Liz sighed. She’d rather talk about the pony, but Stefanie was having too much fun saying “cow sex.”

Liz was still in pajamas on Saturday morning when her phone jingled.

“My pony!” Stefanie squealed. “My pony has arrived! Come meet Max!”

Thirty minutes later, Liz was standing in the Jacobson’s barn, gently stroking the shoulder of the most beautiful pony she’d ever seen. His mane and tail were thick and black, his coat was a sleek russet color, and he had a small white star on his forehead.

She was smitten.

The pony turned his head toward her, politely checking her hands for carrots or apples. Liz shivered with delight as his soft muzzle exhaled warm breath. Ever so gently, she wrapped both arms around Max’s silken neck, rested her face against his black, spiky mane, and breathed in his delicious scent. Max smelled like a warm puppy but better, like new leather and green grass.

Stefanie nudged her.  “Max has the most beautiful eyes in the world, don’t you agree?”  

“His eyes,” she persisted. “Look at his beautiful eyes!”

Liz stepped back and nodded, agreeing that his eyes were lovely—large and liquid, deep golden brown and rimmed with thick black lashes.

The gelding shifted his feet in the deep straw, and a haze of dust motes drifted in on hot, damp air, sifting through the high windows of the old fieldstone barn. The dust sparkled, swirling down onto the pony’s seal-brown coat. My mother would say it’s only pollen, Liz thought, but really it’s fairy dust.

Max regarded both girls with good-natured expectancy, waiting for whatever they would bring him—if not an apple, then an enjoyable grooming or at least a rub and scratch on his chest or withers.

“He’s what we call a black bay,” Stefanie said solemnly, as if she were a renowned expert instead of the just-turned-ten birthday girl. As if she’d owned a hundred horses instead of just this one perfect pony. She handed Liz a rubber curry comb and began issuing instructions on how to groom a pony.

“I know how to brush a horse,” Liz stated. With infinite care, she drew the curry comb in large, firm strokes over Max’s lovely arched neck and broad shoulders. “When can you ride him? Do you ride bareback? How fast can you go?”

“I can’t ride him for a couple of days. He needs time to settle in. Mrs. Townsend is coming Monday to give me a riding lesson. She wouldn’t let me bring him home until I could at least ride him at the trot without falling off. Which I can do now, of course. But I still have a lot to learn before I can gallop and jump. His full name is Greenfield’s Magnificent Max, isn’t that a great name? He’s a really valuable pony, a registered Welsh Cob, so it’s important that we don’t mess up his training and confuse him. He’s going to teach me everything he knows! Then we can go to horse shows and win lots of blue ribbons! And he’s a super good jumper, aren’t you, Max?” Stefanie kissed Max’s forehead, right in the center of his small white star.
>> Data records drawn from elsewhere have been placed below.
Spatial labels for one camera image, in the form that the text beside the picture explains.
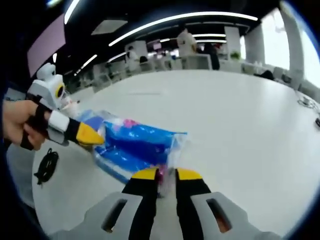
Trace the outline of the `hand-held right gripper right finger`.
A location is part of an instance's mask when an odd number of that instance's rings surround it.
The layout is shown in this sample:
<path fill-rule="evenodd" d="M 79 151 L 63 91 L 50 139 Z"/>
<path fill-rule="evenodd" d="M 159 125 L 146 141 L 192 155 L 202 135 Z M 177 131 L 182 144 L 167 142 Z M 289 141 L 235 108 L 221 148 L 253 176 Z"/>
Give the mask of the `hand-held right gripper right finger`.
<path fill-rule="evenodd" d="M 185 240 L 247 238 L 247 213 L 222 193 L 210 191 L 196 171 L 176 169 L 176 199 Z"/>

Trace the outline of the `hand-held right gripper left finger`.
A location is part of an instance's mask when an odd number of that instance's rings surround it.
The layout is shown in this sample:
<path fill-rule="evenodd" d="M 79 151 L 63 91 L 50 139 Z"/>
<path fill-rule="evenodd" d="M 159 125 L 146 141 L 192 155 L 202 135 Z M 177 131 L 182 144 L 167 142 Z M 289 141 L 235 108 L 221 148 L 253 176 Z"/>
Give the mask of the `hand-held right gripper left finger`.
<path fill-rule="evenodd" d="M 133 174 L 107 213 L 101 229 L 109 240 L 149 240 L 156 216 L 159 169 Z"/>

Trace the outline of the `person's left hand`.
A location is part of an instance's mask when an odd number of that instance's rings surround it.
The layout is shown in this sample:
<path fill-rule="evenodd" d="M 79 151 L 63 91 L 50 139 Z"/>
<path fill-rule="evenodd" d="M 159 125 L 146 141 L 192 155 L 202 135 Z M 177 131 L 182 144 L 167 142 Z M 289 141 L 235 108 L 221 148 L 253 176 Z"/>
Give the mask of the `person's left hand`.
<path fill-rule="evenodd" d="M 3 137 L 15 145 L 21 145 L 23 133 L 27 133 L 28 141 L 38 151 L 45 142 L 45 134 L 27 124 L 29 117 L 36 114 L 38 105 L 31 100 L 3 101 L 2 125 Z"/>
On Monday, you can ride him, thought Liz, but when can I ride Max? She didn’t dare ask, not yet.

“Selfies! Instagram, Snapchat!” Stefanie sang out. She pulled out her new smart phone, handed it to Liz, and planted a kiss on the pony’s warm, velvety nose. Max wiggled his muzzle and snorted softly, almost sneezing, but he tolerated all the silliness remarkably well, Liz thought. Not like the cranky old quarter horse owned by the Fancher boys up the hill, that they sometimes rode to help move their dad’s beef cattle through the fields. That horse would try to kick or bite every time you got near. Liz had ridden that horse a few times in a big western saddle, and once bareback. She’d never fallen off.

“Can I come back tomorrow to see Max? I’ll help clean his stall and brush him again,” Liz offered.

“Tomorrow is Sunday. Don’t you always have church things? If you can’t come tomorrow, then come on Monday and watch my riding lesson.”

“So you’re going to feed Max every morning and evening? And clean his stall every day, right?”

“Oh—yes, I guess I’ll have to get up early, especially when school starts, won’t I?” Liz thought Stefanie might not have given much thought to that part—feeding, water buckets, mucking out the stall, brushing Max, combing the tangles out of his tail, picking out his feet. All those things that Liz was absolutely aching to do.

Stefanie tucked her phone back in her jeans pocket and skipped down the barn aisle, leaving Liz to latch the stall door. “Come on, I’ll show you Max’s saddle and bridle! I got a new saddle pad, too. Pink! It matches my riding helmet!”

Later that afternoon, Liz slipped the rope halter over Belle’s head and tied her to a post beside the shed. She ran a curry comb over the heifer’s fawn-colored coat and used a stiff brush to sweep off the dirt and loose hair. Belle stood placidly, blinking her dark Jersey-cow eyes and swinging her long, ropey tail at flies that gathered on her back and belly.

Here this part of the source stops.